Lei sancionada por Lula deve encarecer carteiras de habilitação já a partir deste ano


Autoescolas: Lula quer aquecer mercado na canetada

Em 2021, o governo Bolsonaro (PL) tentou facilitar a vida de autoescolas e de seus aprendizes, eliminando uma série de burocracias. Entre elas, a do pagamento de IPI (Imposto sobre Produtos Industrializados) na compra de veículos novos.


A partir da nova gestão de Luiz Inácio Lula da Silva (PT), o cenário mudou. Com a sanção da Lei nº 14.921 em julho deste ano, não será mais possível atuar no mercado com veículos fabricados antes de 2004.


Para quem pretende aprender a guiar motocicletas (CNH categoria B), o limite de fabricação será 2016. Isto é: a autoescola que operar itens fabricados somente até 2015 terá de comprar uma frota mais nova, sob pena de multa. 


Já para os futuros motoristas de automóveis de passeio (Categoria B), o ano-limite determinado é 2012, enquanto apenas caminhões fabricados até 2004 (Categorias C a E) poderão ser usados para ensinar os condutores.

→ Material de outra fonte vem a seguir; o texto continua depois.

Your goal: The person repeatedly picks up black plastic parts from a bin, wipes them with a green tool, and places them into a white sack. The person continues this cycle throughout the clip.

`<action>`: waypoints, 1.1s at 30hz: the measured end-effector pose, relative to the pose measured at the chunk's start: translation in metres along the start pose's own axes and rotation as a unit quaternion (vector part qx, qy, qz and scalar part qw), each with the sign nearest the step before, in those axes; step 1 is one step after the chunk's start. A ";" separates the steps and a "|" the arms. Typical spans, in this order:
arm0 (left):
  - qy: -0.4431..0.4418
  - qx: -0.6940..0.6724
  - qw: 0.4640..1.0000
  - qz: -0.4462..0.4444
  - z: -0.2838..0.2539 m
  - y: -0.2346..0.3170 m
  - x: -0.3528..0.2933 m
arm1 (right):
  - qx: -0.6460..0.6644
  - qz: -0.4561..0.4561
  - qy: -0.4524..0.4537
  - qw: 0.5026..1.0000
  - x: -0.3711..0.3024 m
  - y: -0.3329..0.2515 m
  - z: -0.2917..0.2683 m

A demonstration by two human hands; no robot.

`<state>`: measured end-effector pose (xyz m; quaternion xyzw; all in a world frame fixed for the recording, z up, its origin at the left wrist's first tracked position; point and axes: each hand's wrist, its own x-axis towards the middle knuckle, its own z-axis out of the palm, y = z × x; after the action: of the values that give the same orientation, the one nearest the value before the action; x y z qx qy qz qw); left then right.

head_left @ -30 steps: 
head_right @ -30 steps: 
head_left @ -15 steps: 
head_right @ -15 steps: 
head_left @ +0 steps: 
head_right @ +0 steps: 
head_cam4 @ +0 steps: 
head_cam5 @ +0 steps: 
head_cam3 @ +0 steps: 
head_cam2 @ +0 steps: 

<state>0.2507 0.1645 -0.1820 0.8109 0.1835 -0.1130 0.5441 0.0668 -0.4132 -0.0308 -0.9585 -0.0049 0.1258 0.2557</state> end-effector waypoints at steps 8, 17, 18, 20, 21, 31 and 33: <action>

A conclusão da medida é bastante óbvia. Com o envelhecimento natural da frota brasileira, os empresários terão de comprar veículos mais novos, aquecendo de forma artificial a indústria automobilística. Já para os consumidores, o investimento obrigatório nas autoescolas deve elevar os custos para se tirar a carteira nacional de habilitação (CNH).